Replays of cache-line-split loads will happen because the unaligned loads will sometimes cross a 64-byte cache-line boundary. But that's just in the back-end, and we have a few spare cycles on ports 2 and 3 because of the front-end bottleneck (4 loads and 4 stores per set of results, with indexed stores which thus can't use port 7). If dependent ALU uops have to get replayed as well, we might start seeing back-end bottlenecks.
Despite the indexed addressing modes, there won't be unlamination because Haswell and later can keep indexed stores micro-fused, and the broadcast loads are a single pure uop anyway, not micro-fused ALU+load.
On Skylake, it can maybe come close to 4x 40-bit groups per 5 clock cycles, if memory bandwidth isn't a bottleneck. (e.g. with good cache blocking.) Once you factor in overhead and cost of cache-line-split loads causing occasional stalls, maybe 1.5 cycles per 40 bits of input, i.e. 6 cycles per 20 bytes of input on Skylake.
On other CPUs (Haswell and Ryzen), the variable-count shifts will be a bottleneck, but you can't really do anything about that. I don't think there's anything better. On HSW it's 3 uops: p5 + 2p0. On Ryzen it's only 1 uop, but it only has 1 per 2 clock throughput (for the 128-bit version), or per 4 clocks for the 256-bit version which costs 2 uops.
Beware that clang pessmizes the _mm_storeh_pi store to vpextrq [mem], xmm, 1: 2 uops, shuffle + store. (Instead of vmovhps : pure store on Intel, no ALU). GCC compiles it as written.
I used _mm256_broadcast_sd even though I really want vpbroadcastq just because there's an intrinsic that takes a pointer operand instead of __m256i (because with AVX1, only the memory-source version existed. But with AVX2, register-source versions of all the broadcast instructions exist). To use _mm256_set1_epi64, I'd have to write pure C that didn't violate strict aliasing (e.g. with memcpy) to do an unaligned uint64_t load. I don't think it will hurt performance to use an FP broadcast load on current CPUs, though.
I'm hoping _mm256_broadcast_sd allows its source operand to alias anything without C++ strict-aliasing undefined behaviour, the same way _mm256_loadu_ps does. Either way it will work in practice if it doesn't inline into a function that stores into *src, and maybe even then.
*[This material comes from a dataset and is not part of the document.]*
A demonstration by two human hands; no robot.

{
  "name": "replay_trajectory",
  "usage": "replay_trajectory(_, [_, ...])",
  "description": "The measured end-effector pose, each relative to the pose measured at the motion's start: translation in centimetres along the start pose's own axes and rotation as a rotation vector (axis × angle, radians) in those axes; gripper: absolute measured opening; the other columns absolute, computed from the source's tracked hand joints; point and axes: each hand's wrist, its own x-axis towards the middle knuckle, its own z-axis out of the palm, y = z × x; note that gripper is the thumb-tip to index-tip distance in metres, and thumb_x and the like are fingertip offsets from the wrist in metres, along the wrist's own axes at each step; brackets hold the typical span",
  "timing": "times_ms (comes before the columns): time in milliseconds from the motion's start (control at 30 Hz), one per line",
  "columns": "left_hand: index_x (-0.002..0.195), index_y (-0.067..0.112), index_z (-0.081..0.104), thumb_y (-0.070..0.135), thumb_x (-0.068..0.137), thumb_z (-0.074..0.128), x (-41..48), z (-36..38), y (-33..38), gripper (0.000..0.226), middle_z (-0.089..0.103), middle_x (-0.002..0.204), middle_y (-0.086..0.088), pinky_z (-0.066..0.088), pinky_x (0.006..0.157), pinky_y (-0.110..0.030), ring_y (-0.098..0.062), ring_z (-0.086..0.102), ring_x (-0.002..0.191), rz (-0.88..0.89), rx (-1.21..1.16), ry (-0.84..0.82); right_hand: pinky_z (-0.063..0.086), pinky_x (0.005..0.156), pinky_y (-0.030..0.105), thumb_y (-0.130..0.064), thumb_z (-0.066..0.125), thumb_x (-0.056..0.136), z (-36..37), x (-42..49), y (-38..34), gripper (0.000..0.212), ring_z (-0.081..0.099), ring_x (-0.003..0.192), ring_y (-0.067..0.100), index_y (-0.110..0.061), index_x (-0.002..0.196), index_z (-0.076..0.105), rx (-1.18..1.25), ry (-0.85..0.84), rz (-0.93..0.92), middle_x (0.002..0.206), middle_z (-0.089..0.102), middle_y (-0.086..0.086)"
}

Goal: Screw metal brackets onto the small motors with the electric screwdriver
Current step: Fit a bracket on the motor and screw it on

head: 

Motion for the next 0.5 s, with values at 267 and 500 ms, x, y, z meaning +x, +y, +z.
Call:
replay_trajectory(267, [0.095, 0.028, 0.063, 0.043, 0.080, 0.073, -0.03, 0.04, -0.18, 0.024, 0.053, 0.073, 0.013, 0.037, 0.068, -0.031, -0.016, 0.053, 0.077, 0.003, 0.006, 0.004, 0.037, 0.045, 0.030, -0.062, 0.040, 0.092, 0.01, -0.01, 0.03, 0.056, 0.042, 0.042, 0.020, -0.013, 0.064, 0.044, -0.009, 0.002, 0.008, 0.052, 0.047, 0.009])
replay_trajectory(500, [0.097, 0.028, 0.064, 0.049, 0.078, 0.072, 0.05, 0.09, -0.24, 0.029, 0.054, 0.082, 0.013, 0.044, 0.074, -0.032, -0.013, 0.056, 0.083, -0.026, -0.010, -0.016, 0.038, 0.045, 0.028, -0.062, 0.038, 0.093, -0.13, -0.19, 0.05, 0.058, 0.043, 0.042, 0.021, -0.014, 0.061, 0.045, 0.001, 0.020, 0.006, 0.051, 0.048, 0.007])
So maybe a memcpy unaligned load would have made more sense!
I've had bad results in the past with getting compilers to emit pmovzxdw xmm0, [mem] from code like _mm_cvtepu16_epi32( _mm_loadu_si64(ptr) ); you often get an actual movq load + reg-reg pmovzx. That's why I didn't try that _mm256_broadcastq_epi64(__m128i).
Old idea; if we already need a byte shuffle we might as well use plain word shifts instead of vpmultishift.
With AVX512VBMI (IceLake, CannonLake), you might want vpmultishiftqb. Instead of broadcasting / shifting one group at a time, we can do all the work for a whole vector of groups after putting the right bytes in the right places first.
You'd still need/want a version for CPUs with some AVX512 but not AVX512VBMI (e.g. Skylake-avx512). Probably vpermd + vpshufb can get the bytes we need into the 128-bit lanes we want.
I don't think we can get away with using only dword-granularity shifts to allow merge-masking instead of dword blend after qword shift. We might be able to merge-mask a vpblendw though, saving a vpblendd
IceLake has 1/clock vpermw and vpermb, single-uop. (It has a 2nd shuffle unit on another port that handles some shuffle uops). So we can load a full vector that contains 4 or 8 groups of 4 elements and shuffle every byte into place efficiently. I think every CPU that has vpermb has it single-uop. (But that's only Ice Lake and the limited-release Cannon Lake).
vpermt2w (to combine 16-bit element from 2 vectors into any order) is one per 2 clock throughput. (InstLatx64 for IceLake-Y), so unfortunately it's not as efficient as the one-vector shuffles.
Anyway, you might use it like this:
64-byte / 512-bit load (includes some over-read at the end from 8x 8-byte groups instead of 8x 5-byte groups. Optionally use a zero-masked load to make this safe near the end of an array thanks to fault suppression)
vpermb to put the 2 bytes containing each field into desired final destination position.
vpsrlvw + vpandq to extract each 10-bit field into a 16-bit word
That's about 4 uops, not including the stores.
You probably want the high half containing the A elements for a contiguous vextracti64x4 and the low half containing the B and C elements for vmovdqu and vextracti128 stores.
Or for 2x vpblenddd to set up for 256-bit stores. (Use 2 different vpermb vectors to create 2 different layouts.)
You shouldn't need vpermt2w or vpermt2d to combine adjacent vectors for wider stores.
Without AVX512VBMI, probably a vpermd + vpshufb can get all the necessary bytes into each 128-bit chunk instead of vpermb. The rest of it only requires AVX512BW which Skylake-X has.

Addition in neon register

suppose I have a 64 bit d register in neon. lets say it stores the value ABCDEFGH.
Now I want o add A&E, B&F, C&G, D&H and so on.. Is here any intrinsic by which it is possible to so such an operation
I looked at the documentation but didn't find something suitable.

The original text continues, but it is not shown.